The pace of change will not be as fast as the Department of Health would like. The aviation industry, often held up as a shining example of how safety can become embedded in a single field of human endeavour, took well over a decade to win the hearts and minds of senior air crew. By comparison, the NHS is much bigger, more complex, many more professionals are involved and the numbers of therapeutic procedures involving single patients are several orders of magnitude greater than flights involving many passengers. The procedures are also much more varied in terms of risks involved and their control.

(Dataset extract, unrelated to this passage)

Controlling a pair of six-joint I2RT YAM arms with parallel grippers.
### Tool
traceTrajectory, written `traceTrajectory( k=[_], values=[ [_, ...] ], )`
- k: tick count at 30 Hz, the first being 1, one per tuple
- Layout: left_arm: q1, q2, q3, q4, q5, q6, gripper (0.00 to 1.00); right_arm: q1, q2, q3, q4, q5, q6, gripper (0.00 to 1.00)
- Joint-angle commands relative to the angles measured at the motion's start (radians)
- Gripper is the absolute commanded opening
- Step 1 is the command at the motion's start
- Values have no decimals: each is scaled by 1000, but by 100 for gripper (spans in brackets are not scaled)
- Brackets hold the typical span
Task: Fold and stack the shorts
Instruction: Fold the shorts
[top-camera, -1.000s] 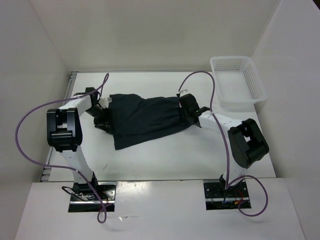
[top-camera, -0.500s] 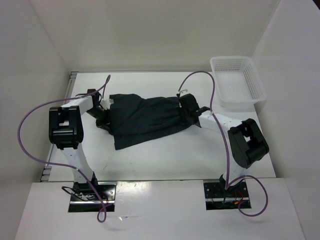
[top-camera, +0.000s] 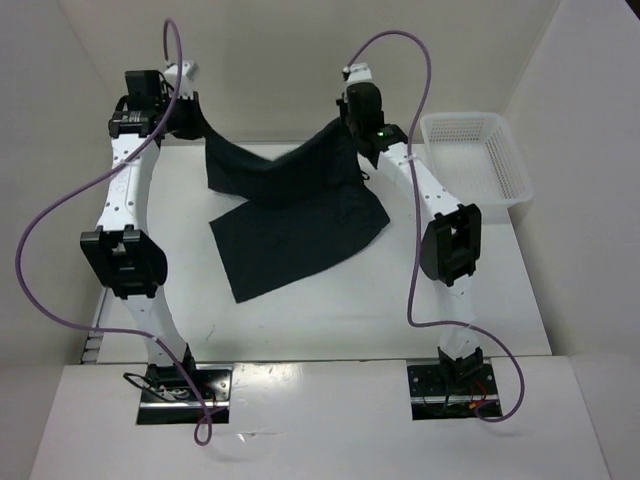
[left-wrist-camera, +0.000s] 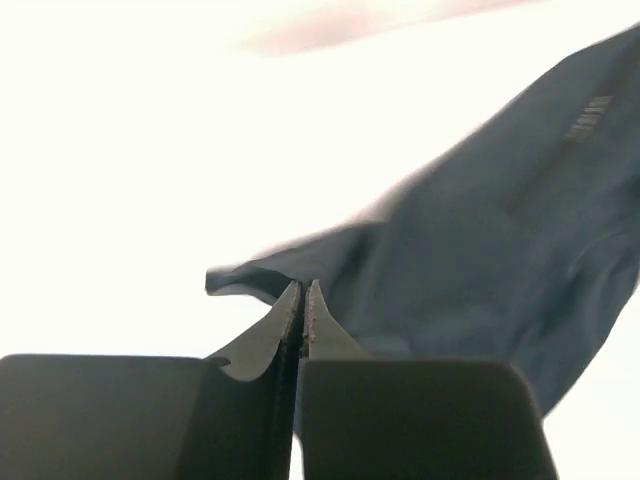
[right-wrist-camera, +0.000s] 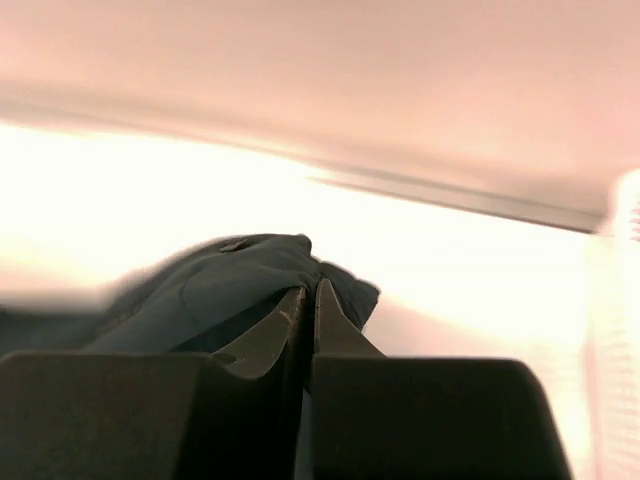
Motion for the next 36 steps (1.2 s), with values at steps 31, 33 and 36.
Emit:
traceTrajectory(
  k=[31,33,36],
  values=[
    [-235,-335,-789,-158,48,4,0,-141,-314,-676,179,35,58,0],
    [-284,-335,-833,-158,22,4,0,-141,-352,-720,188,16,68,0],
    [-356,-297,-933,-149,21,4,0,-141,-375,-791,197,4,91,0]
  ],
)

Even where design improvements are agreed by everyone they can take many years to be adopted. Accidental intrathecal vincristine or intravenous bupivacaine would become impossible if the standard Luer connector was not used for both routes, but developing a different connector for spinal needles (the blindingly obvious thing to do) has got tangled in the barbed wire of international standards and commercial profitability and has been inching forward in EU committees for at least six years.
But we will get there. And while we pursue the educational imperative for young professionals there is still much to do. Better ways of identifying patients (bar codes or radio frequency tags), better ways of packaging medication to avoid confusion in emergencies, and better ways of making vital clinical information available to the right person at the right time are all being developed. And we should share information about what goes wrong and why. The NPSA must be allowed freedom to publish the data it collects on medical mishaps (it was stifled for the first five years of its existence by political nervousness at the Department of Health). Let some fresh air into the problem and we will probably find that while there is much to do, things overall are perhaps not as bad as we initially feared.